Hintergrundinformationen
Bei der Scan-Verwundbarkeit CVE-2008-5161 wird dokumentiert, dass die Verwendung eines Blockchiffrieralgorithmus im Cipher Block Chaining (CBC)-Modus es entfernten Angreifern erleichtert, bestimmte Klartextdaten aus einem beliebigen Block von Verschlüsselungstext in einer SSH-Sitzung über unbekannte Vektoren wiederherzustellen.
Cipher Block Chaining ist eine Betriebsart für Cipher Block. Dieser Algorithmus verwendet eine Blockchiffre, um einen Informationsdienst wie Vertraulichkeit oder Authentizität bereitzustellen.
Problem
Standardmäßig ist der ASA-CBC-Modus auf der ASA aktiviert. Dies kann eine Schwachstelle für Kundeninformationen darstellen.
Lösung
Nach der Erweiterung Cisco Bug-ID CSCum6371 wurde die Möglichkeit zur Änderung der ASA-SSH-Chiffren in Version 9.1(7) eingeführt, aber die Version, die offiziell die Befehle ssh-Verschlüsselung und SSH-Verschlüsselungsintegrität enthält, ist 9.6.1.
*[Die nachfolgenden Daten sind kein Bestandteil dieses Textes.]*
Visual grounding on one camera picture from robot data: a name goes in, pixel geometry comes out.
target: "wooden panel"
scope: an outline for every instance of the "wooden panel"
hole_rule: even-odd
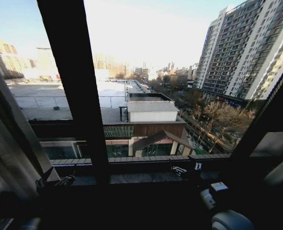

Gehen Sie folgendermaßen vor, um die CBC-Modus-Verschlüsselung auf SSH zu deaktivieren:
Führen Sie sh aus, und führen Sie ssh auf der ASA aus:
ASA(config)# show run all ssh
ssh stricthostkeycheck
ssh 0.0.0.0 0.0.0.0 outside
ssh timeout 60
ssh version 2
ssh cipher encryption medium
ssh cipher integrity medium
ssh key-exchange group dh-group1-sha1
Wenn Sie den Befehl ssh cipher encryption medium (SSH-Verschlüsselungsmedium) sehen, bedeutet dies, dass die ASA Chiffren mittlerer und hoher Stärke verwendet, die standardmäßig auf der ASA eingerichtet sind.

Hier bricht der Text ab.